Esta mañana ha llegado un hombre; viene para pintar la casa. Pero como la vieja Gunhild es realmente muy vieja y, además, está completamente baldada de dolores reumáticos, ha conseguido del hombre en cuestión que parta leña para el fogón de la cocina, para unos días. A veces me he ofrecido para partirla; pero a la anciana Gunhild le parece que mis ropas son harto elegantes para semejante tarea, y nunca ha querido confiarme el hacha.
El pintor forastero es un hombrecillo rechoncho, de cabellos rojizos y barba rala. Mientras trabaja, le espío tras los cristales de la ventana, para ver cómo se conduce. Al descubrir que habla solo, salgo de la casa y aguzo el oído para oír lo que dice.
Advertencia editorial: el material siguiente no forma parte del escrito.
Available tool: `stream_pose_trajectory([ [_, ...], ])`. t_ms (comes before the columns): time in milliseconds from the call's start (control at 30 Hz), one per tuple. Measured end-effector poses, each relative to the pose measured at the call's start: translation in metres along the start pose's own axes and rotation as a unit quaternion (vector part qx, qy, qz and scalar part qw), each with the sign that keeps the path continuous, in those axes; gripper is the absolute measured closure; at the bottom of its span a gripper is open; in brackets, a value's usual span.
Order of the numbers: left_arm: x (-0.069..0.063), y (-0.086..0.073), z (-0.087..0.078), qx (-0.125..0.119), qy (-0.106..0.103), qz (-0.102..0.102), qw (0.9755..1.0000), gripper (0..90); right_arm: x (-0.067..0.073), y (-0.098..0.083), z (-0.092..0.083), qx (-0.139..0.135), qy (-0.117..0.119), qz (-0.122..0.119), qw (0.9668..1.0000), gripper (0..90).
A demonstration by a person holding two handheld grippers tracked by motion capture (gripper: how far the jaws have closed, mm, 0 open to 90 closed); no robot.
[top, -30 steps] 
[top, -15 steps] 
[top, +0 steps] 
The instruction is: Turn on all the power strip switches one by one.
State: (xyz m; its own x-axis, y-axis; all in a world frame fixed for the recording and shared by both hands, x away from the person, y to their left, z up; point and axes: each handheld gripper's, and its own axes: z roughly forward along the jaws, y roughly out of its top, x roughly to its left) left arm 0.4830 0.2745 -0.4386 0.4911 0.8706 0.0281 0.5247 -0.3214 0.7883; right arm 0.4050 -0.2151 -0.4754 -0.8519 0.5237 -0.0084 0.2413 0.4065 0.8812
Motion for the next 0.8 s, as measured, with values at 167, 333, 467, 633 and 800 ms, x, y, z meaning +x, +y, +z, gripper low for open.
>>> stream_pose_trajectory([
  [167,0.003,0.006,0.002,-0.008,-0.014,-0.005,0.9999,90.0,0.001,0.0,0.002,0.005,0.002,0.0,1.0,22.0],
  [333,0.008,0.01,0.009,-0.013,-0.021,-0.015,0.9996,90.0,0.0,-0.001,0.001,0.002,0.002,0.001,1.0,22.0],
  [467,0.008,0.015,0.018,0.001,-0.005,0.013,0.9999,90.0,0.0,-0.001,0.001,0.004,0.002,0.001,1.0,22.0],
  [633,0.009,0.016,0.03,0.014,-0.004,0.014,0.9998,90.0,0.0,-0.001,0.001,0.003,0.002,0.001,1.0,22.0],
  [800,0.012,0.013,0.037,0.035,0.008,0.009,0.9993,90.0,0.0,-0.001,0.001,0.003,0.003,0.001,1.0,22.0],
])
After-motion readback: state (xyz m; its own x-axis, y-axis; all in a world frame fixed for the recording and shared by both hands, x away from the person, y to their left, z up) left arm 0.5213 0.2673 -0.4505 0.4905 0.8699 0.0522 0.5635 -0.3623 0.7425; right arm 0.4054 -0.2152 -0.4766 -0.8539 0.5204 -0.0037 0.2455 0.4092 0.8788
Si da un golpe en falso, lo toma con calma: «¡Diablo…! ¡Demonio, demonio…!». Después de lo cual dirige una mirada en derredor y se pone a tararear, queriendo disimular sus palabras.
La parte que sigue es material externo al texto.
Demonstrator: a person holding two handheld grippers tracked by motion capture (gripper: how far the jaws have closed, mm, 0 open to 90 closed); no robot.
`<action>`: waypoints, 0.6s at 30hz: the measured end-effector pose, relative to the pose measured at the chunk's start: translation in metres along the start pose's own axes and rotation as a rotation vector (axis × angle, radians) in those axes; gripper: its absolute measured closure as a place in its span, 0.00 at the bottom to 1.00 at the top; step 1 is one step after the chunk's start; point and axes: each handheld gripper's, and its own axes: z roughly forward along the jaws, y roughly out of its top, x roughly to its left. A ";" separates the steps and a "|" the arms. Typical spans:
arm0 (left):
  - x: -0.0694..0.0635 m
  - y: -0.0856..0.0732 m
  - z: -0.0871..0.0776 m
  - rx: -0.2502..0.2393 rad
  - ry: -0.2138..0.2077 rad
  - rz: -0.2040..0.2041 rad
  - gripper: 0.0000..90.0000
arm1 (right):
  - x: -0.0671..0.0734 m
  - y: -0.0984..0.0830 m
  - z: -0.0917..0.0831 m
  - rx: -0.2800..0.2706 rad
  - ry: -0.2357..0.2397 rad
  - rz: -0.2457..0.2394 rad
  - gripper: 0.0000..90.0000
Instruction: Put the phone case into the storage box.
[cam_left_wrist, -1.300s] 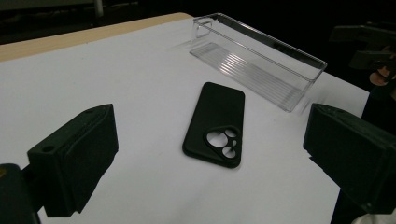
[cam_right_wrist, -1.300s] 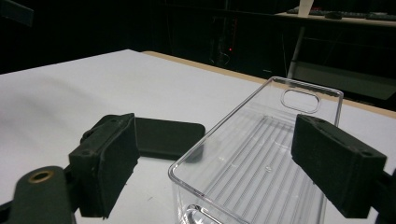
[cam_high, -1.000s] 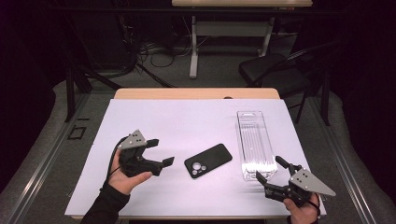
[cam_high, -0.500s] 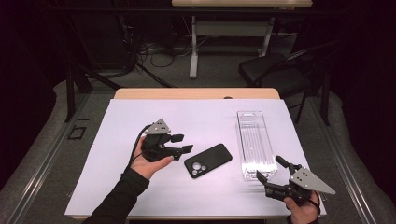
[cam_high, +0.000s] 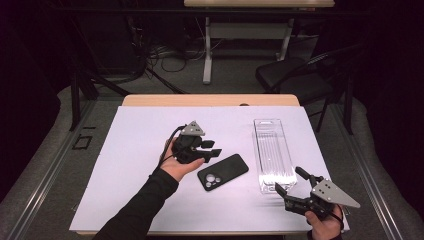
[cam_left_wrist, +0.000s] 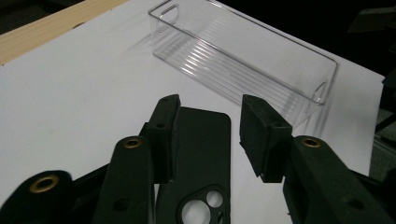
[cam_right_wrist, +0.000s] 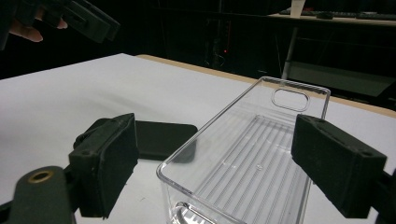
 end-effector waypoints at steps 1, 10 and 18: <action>0.000 0.002 0.003 0.003 -0.010 -0.001 0.71 | 0.000 0.000 0.000 -0.001 0.000 0.000 0.16; 0.000 0.007 0.032 0.063 -0.014 0.016 0.85 | -0.002 -0.001 0.000 0.002 -0.001 0.006 0.16; 0.001 0.008 0.056 0.093 -0.029 0.015 0.96 | -0.003 -0.001 0.000 0.001 0.001 0.006 0.16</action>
¡Ah, ya…! Conozco al pintor. No es un pintor cualquiera: es Grindhusen, un camarada mío de los tiempos en que se construía la carretera de Skreja. Me aproximo, me doy a conocer, y nos ponemos a charlar.
Hace muchos, muchos años que los dos fuimos peones. Grindhusen y yo. Era en nuestra juventud florida. Andábamos a lo largo de los caminos, con los más descacharrados zapatos del mundo, y devorábamos cuanto hallábamos siempre que teníamos dinero. Si abundaba este, había baile para las muchachas durante toda la noche del sábado, con gran cortejo de camaradas; y la dueña de la casa nos vendía café, de tal modo que se hizo rica. Después, tornábamos a la tarea con grandes ánimos y, durante toda la semana, suspirábamos por el sábado. Grindhusen era una especie de lobo para las muchachas.
—¿Te acuerdas de los tiempos de Skreja?
Grindhusen me mira curiosamente y permanece en silencio; necesita un instante para recordar. Sí, sí; Grindhusen se acuerda muy bien de Skreja.
—Y, ¿te acuerdas de Anders Fila, y de la Morcillera…? Y de Petra, ¿te acuerdas?
—¿Cuál de ellas?
—¡Petra…! ¡La que era tan amiga tuya!
—¡Ah, sí! Recuerdo muy bien. Terminé por quedarme con ella.
Grindhusen vuelve a la tarea.
—¿De modo que vives con ella?
—¡Claro que sí…! La cosa no podía concluir de otro modo… Pero ¿qué quería decir? ¡Ah, sí! ¿Te has vuelto rico?
—¿Por qué me lo preguntas…? ¿Mis ropas? ¿No tienes también tú ropas domingueras…?
—¿Cuánto has pagado por las tuyas?
No me acordaba, pero era lo de menos; de todos modos, no podía decir el precio exacto.
Grindhusen me mira sorprendido y se echa a reír.
—¿No recuerdas lo que has pagado por tus vestidos…?
Después se torna serio, mueve la cabeza y dice:
—Es muy posible que no lo recuerdes. Así suele suceder cuando se abunda en medios.
La vieja Gunhild sale de la cabaña y, al percatarse de que estamos perdiendo el tiempo, charlando junto al tajo de partir leña, ordena a Grindhusen que empiece a pintar la casa.
—¡Hombre…! ¿Eres pintor…? —exclamé.
Grindhusen no contesta, y comprendo que he dicho una tontería ante oídos extraños.